From unit circle to regular octagon and back

Geometry Level 4

In a unit circle , square $ABCD$ is inscribed. A new square $A'B'C'D'$ is constructed when the square $ABCD$ is translated by a vector $\vec{AB}$ . Finally, an equilateral $\triangle XYZ$ is drawn, so that rectangle $AB'C'D$ is inscribed in it and the following is fulfilled:

Points $B' \wedge C' \in XY$ , $A \in XZ$ and $D \in YZ$ .

Calculate the area of regular octagon whose side length is equal to the distance between points $O$ and $Z$ . Give answer to 2 decimal places.

The image below represents how everything should look like when the drawing is done. Click here to enlarge the image.
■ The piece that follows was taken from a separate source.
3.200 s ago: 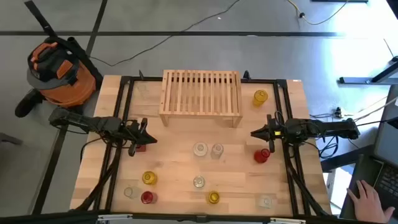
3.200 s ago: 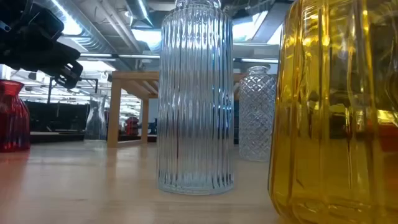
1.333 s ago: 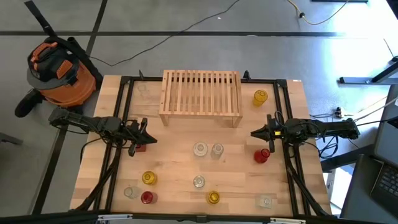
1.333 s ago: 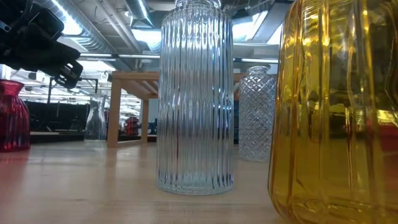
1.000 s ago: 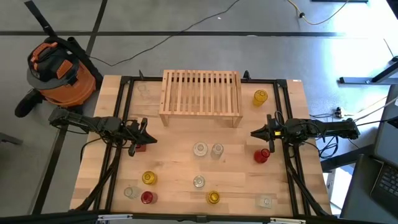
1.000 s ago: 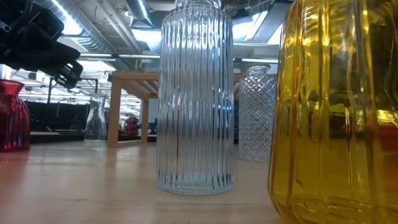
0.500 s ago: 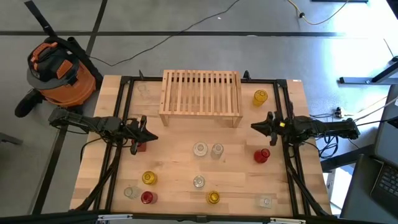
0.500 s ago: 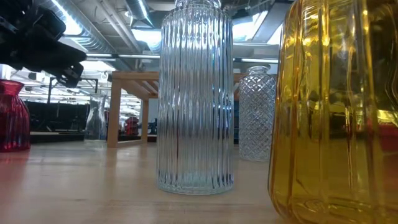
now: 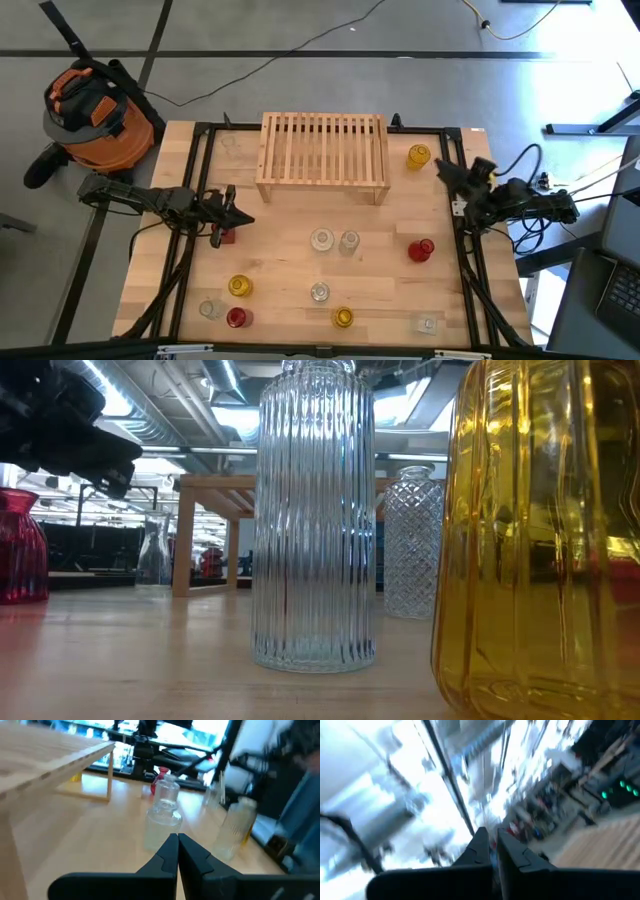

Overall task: Sort vases onto shelf
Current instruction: Put the yellow vase on the shelf

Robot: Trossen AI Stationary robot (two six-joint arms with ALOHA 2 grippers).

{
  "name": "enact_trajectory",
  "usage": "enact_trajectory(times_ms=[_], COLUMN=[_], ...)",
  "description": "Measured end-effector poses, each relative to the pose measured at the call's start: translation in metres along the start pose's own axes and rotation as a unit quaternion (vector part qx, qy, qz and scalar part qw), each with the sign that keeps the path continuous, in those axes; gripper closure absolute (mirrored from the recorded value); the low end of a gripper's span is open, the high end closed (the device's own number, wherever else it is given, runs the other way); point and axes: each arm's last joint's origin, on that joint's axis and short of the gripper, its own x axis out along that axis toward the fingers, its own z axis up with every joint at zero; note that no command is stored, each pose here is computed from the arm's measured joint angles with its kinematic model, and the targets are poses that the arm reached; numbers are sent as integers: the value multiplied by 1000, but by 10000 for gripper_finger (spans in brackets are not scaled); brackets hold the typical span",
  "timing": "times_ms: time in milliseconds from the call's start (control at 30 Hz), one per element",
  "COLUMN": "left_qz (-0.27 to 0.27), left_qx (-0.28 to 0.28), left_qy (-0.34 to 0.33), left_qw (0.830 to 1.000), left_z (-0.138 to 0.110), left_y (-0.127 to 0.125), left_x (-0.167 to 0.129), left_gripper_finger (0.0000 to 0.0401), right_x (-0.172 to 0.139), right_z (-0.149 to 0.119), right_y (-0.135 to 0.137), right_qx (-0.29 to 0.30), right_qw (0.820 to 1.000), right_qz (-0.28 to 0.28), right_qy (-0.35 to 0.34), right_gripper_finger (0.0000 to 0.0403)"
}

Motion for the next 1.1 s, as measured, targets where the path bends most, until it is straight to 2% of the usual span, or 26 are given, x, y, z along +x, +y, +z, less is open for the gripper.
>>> enact_trajectory(times_ms=[100, 200, 300, 400, 467, 600, 733, 800, 933, 1100], left_qz=[-10, -33, -37, 0, 21, 21, -12, -30, -7, 20], left_qx=[-106, -187, -215, -234, -253, -307, -342, -343, -295, -304], left_qy=[-30, -73, -120, -200, -263, -387, -476, -506, -536, -546], left_qw=[994, 979, 969, 951, 931, 869, 810, 791, 791, 780], left_z=[6, 15, 23, 34, 43, 62, 75, 80, 84, 89], left_y=[-2, -4, -5, -4, -3, -3, -4, -5, -5, -5], left_x=[0, -1, -3, -7, -11, -25, -40, -47, -54, -57], left_gripper_finger=[401, 401, 401, 401, 401, 401, 401, 401, 401, 401], right_x=[0, 0, 0, 0, 0, 1, 4, 9, 34, 90], right_z=[6, 9, 9, 10, 11, 13, 16, 18, 23, 22], right_y=[4, 5, 4, 4, 5, 7, 13, 19, 43, 83], right_qx=[11, 12, 14, 20, 23, 33, 54, 48, -16, -139], right_qw=[999, 999, 998, 998, 997, 996, 992, 991, 992, 987], right_qz=[12, 8, -3, -10, -5, 9, 39, 59, 86, 71], right_qy=[-34, -53, -61, -66, -69, -83, -108, -110, -88, -29], right_gripper_finger=[402, 402, 402, 402, 402, 402, 402, 402, 402, 402])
Basically: Calculate the green region

If there is a question regarding the problem, it can be asked here .

The answer is 18.02.

2 solutions

Niranjan Khanderia
Jul 5, 2016

Diameter of the circle = diagonal of the square. So AD = $\sqrt2$ .
Let M be the midpoint of AD. So OM = $\dfrac 1 {\sqrt2}$ .
ADZ is an equilateral triangle with sides $\sqrt2$ .
So altitude ZM = $\dfrac{\sqrt3} 2 *\sqrt2$ .
So a = ZO = ZM + MO = $\dfrac 1{\sqrt2}* ( \sqrt3 +1)$ .
Area of octagonal side a, = $2a^2(\sqrt2 + 1) = 18.0199$

Drex Beckman
Jul 3, 2016

Using the definition of the unit circle and a square, $OA = \frac{\sqrt{2}}{2}$ . This is also equal to the distance from $O$ to the midpoint of $AD$ . Using the definition of an equilateral triangle, $AZO = 30$ . We have a 30 60 90 triangle, so to find the length of the midpoint of $AD$ to $Z$ : $tan(60) = \frac{2x}{\sqrt{2}}$ . To find $OZ$ : $\frac{\sqrt{2} \cdot tan(60)}{2}+ \frac{\sqrt{2}}{2} \approx 1.93185$ . The area of an octagon formula: $2 (1+\sqrt{2})a^{2}$ . For $a$ , the area is approximately $18.02$ .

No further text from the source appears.